● Assignment
Please reply with one number only: how many lines in the entries below contain the string "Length".

↓

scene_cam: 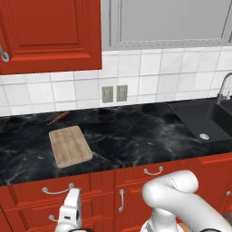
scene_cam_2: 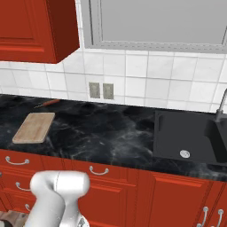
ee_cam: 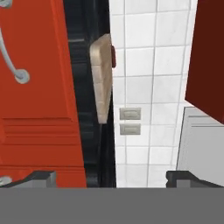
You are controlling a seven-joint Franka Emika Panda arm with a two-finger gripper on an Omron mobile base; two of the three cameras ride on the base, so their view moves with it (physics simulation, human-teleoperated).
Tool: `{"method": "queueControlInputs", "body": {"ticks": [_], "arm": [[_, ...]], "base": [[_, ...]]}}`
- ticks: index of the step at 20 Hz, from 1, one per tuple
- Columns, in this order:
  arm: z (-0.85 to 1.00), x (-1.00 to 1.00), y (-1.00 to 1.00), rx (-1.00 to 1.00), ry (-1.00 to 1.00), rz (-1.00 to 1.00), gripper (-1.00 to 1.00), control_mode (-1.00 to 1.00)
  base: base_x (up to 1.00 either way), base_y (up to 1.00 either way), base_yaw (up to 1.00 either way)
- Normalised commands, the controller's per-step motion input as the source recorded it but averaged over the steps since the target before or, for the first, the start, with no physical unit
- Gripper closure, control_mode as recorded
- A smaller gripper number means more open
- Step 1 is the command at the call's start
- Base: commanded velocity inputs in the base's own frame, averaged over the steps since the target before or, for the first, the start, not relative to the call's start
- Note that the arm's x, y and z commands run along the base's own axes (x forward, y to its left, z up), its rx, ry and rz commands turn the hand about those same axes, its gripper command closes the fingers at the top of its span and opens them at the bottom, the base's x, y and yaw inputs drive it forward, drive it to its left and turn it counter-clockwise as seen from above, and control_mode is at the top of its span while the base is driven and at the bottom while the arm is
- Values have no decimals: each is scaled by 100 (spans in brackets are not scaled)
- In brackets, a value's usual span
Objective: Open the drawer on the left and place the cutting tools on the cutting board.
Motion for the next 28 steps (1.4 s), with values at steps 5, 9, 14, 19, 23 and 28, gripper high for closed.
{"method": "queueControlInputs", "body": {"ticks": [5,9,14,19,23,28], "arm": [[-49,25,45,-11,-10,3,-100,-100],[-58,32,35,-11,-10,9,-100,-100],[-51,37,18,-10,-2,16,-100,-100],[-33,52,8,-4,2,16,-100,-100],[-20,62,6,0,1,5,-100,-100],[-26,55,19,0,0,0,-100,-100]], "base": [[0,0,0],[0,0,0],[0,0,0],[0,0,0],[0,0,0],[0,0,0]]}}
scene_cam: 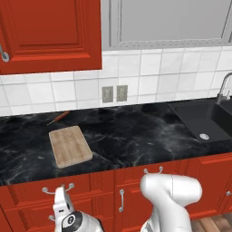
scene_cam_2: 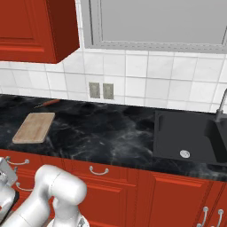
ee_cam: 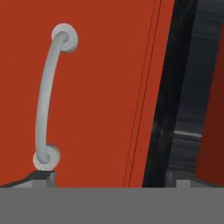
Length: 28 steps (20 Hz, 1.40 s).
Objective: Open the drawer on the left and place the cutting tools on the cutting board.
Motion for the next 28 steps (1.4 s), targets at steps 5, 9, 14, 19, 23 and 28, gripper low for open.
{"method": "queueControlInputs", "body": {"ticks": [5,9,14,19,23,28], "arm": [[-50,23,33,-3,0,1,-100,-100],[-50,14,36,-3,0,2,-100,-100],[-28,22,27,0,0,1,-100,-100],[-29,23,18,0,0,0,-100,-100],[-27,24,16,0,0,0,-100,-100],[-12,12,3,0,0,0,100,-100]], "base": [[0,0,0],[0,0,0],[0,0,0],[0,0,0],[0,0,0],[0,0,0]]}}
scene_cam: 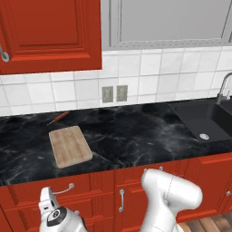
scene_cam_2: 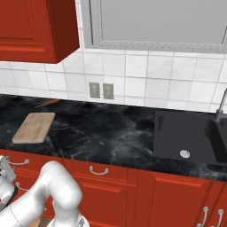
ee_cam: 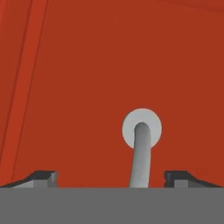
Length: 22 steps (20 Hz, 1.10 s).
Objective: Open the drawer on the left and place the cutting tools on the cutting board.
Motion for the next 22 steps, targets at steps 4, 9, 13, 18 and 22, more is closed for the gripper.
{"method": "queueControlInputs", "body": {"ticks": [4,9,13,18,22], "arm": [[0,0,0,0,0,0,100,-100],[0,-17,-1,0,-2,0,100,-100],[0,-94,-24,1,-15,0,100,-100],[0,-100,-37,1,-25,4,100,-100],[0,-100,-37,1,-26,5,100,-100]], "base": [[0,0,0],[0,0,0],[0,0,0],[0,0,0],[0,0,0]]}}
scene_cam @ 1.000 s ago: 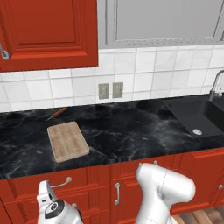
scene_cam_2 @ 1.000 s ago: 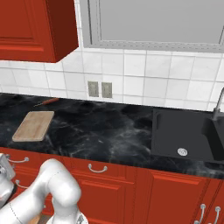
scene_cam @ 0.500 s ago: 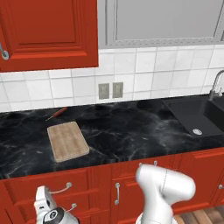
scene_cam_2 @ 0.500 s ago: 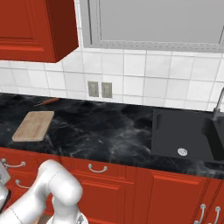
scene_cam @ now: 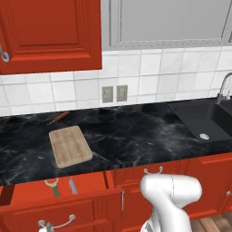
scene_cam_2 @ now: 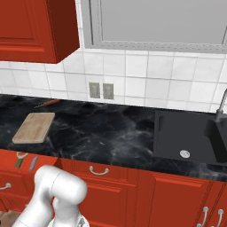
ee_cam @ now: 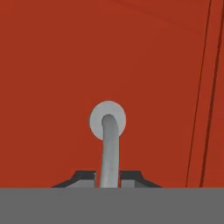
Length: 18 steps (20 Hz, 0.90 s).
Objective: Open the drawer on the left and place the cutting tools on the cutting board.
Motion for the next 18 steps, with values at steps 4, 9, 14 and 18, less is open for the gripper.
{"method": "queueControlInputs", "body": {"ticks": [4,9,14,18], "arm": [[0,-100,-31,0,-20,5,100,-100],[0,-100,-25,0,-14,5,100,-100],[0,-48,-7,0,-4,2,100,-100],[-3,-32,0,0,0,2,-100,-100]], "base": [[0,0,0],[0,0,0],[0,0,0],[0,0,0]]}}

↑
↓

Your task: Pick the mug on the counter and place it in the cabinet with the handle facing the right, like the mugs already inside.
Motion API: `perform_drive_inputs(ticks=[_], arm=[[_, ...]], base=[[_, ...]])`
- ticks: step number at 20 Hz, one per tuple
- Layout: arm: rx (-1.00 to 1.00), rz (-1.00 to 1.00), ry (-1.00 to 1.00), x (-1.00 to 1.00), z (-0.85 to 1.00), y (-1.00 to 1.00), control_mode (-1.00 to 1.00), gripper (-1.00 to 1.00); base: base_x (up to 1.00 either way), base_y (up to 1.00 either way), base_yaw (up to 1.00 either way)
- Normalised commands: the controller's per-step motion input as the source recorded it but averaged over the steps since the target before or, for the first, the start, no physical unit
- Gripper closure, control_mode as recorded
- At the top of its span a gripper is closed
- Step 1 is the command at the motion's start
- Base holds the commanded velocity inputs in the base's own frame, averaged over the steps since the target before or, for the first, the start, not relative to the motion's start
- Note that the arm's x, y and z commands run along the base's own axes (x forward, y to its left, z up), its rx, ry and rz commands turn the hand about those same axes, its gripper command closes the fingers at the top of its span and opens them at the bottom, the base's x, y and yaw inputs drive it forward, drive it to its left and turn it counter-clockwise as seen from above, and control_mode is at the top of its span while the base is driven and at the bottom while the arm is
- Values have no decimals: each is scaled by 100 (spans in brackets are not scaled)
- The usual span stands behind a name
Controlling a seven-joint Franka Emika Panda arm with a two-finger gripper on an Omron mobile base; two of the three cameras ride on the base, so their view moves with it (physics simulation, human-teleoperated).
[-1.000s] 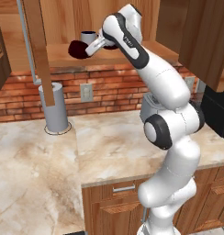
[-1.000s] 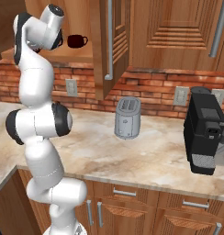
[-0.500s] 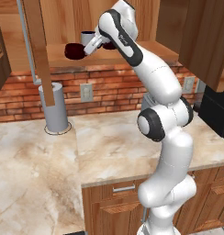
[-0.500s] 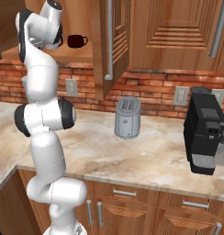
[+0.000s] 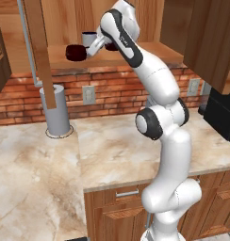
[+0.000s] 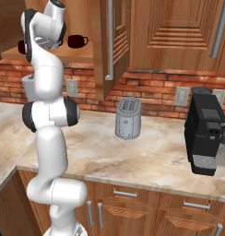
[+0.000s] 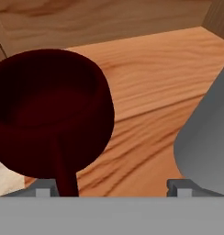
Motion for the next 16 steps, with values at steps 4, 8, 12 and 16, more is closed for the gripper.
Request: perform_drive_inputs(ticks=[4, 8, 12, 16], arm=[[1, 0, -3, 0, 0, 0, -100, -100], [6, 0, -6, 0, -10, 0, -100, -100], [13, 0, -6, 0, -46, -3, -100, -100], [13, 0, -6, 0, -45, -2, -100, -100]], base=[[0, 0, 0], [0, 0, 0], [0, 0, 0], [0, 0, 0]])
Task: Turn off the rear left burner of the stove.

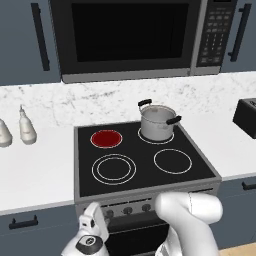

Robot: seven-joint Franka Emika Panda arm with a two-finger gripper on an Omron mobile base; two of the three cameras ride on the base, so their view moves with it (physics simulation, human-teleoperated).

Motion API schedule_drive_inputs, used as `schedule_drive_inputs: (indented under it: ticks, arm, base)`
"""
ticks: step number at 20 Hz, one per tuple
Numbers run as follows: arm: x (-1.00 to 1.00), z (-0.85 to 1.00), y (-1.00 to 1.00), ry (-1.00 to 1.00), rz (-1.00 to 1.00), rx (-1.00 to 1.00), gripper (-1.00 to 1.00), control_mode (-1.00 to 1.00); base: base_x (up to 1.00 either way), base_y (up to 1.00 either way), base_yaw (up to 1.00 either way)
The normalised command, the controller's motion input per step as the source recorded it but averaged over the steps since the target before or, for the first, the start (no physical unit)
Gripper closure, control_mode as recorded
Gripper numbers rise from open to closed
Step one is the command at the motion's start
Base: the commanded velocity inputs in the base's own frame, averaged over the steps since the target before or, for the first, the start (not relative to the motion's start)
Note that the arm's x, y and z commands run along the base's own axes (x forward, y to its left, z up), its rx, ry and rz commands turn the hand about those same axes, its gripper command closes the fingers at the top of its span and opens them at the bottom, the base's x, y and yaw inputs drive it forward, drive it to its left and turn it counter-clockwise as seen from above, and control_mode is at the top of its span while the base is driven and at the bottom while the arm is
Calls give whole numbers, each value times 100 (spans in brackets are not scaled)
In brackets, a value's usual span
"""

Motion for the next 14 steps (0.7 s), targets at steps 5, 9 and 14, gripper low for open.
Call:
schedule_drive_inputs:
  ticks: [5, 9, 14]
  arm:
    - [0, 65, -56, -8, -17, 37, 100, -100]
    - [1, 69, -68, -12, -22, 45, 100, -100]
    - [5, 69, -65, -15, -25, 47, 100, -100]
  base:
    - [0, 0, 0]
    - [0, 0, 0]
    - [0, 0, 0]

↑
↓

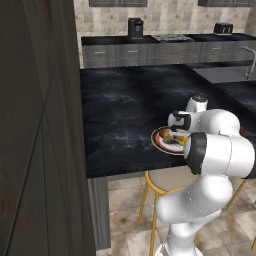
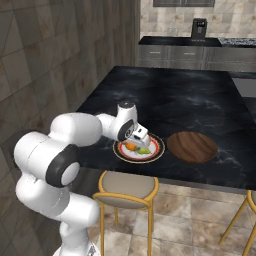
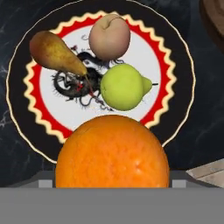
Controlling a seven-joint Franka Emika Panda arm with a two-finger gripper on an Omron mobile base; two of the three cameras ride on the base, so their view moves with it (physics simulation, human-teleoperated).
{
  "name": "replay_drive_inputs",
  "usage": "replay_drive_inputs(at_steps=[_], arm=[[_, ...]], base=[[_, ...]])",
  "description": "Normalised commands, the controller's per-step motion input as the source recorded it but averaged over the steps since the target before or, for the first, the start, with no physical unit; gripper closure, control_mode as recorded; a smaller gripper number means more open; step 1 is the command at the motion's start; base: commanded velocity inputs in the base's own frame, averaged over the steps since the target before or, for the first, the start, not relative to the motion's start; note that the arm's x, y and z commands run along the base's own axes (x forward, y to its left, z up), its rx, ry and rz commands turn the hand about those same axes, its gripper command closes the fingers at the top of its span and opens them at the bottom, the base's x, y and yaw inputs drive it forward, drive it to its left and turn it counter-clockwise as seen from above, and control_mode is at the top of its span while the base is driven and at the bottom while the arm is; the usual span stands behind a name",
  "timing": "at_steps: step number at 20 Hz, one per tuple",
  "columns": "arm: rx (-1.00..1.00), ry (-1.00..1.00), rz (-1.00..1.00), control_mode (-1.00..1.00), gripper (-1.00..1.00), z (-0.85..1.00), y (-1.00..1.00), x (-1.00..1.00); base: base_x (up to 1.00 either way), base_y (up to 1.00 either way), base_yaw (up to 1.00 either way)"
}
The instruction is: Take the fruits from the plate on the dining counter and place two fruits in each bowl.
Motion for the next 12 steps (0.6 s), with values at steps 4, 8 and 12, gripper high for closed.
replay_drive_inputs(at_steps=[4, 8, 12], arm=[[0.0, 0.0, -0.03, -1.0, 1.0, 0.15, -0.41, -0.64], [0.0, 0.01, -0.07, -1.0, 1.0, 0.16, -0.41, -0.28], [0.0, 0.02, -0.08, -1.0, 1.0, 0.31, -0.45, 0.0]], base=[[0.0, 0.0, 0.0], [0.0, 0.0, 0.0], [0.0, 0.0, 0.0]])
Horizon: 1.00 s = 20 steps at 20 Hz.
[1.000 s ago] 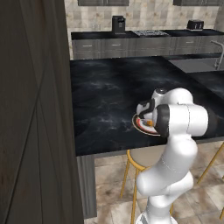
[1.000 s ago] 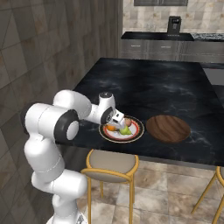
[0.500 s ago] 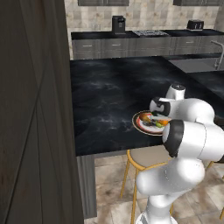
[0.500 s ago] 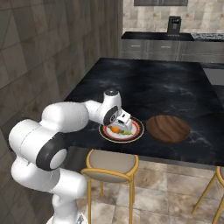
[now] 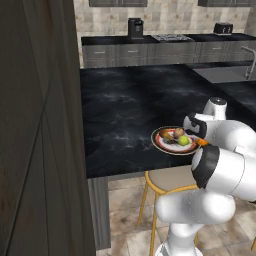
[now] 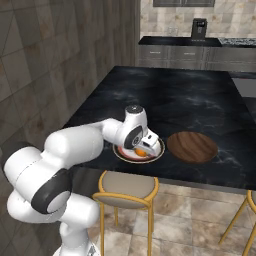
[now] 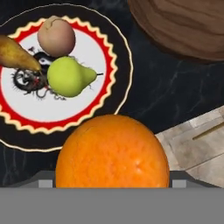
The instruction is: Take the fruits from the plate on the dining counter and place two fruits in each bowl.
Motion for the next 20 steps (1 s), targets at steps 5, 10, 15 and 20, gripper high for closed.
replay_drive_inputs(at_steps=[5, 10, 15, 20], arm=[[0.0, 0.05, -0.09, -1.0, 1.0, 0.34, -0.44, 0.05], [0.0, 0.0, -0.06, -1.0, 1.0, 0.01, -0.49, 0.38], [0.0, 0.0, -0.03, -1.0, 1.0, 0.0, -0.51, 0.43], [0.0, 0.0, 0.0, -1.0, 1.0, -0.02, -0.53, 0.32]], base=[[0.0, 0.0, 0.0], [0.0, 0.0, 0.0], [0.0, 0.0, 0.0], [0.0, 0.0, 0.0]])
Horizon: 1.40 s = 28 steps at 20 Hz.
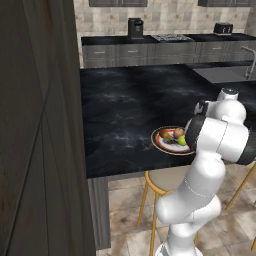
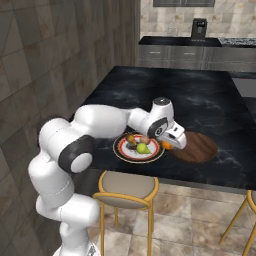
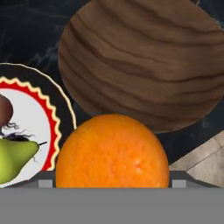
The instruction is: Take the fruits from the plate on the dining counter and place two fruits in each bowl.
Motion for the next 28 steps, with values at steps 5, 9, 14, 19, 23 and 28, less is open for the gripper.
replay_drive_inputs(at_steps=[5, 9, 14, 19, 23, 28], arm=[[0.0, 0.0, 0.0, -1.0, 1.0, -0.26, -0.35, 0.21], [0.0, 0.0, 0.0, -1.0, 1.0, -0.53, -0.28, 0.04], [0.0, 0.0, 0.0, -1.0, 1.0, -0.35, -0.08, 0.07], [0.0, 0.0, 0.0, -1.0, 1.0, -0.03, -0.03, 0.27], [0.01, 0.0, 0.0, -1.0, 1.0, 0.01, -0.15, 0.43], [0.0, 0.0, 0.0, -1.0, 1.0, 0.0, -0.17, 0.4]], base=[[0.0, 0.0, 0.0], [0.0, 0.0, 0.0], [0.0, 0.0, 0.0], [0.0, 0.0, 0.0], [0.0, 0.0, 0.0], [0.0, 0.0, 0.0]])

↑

● Output for this exercise
3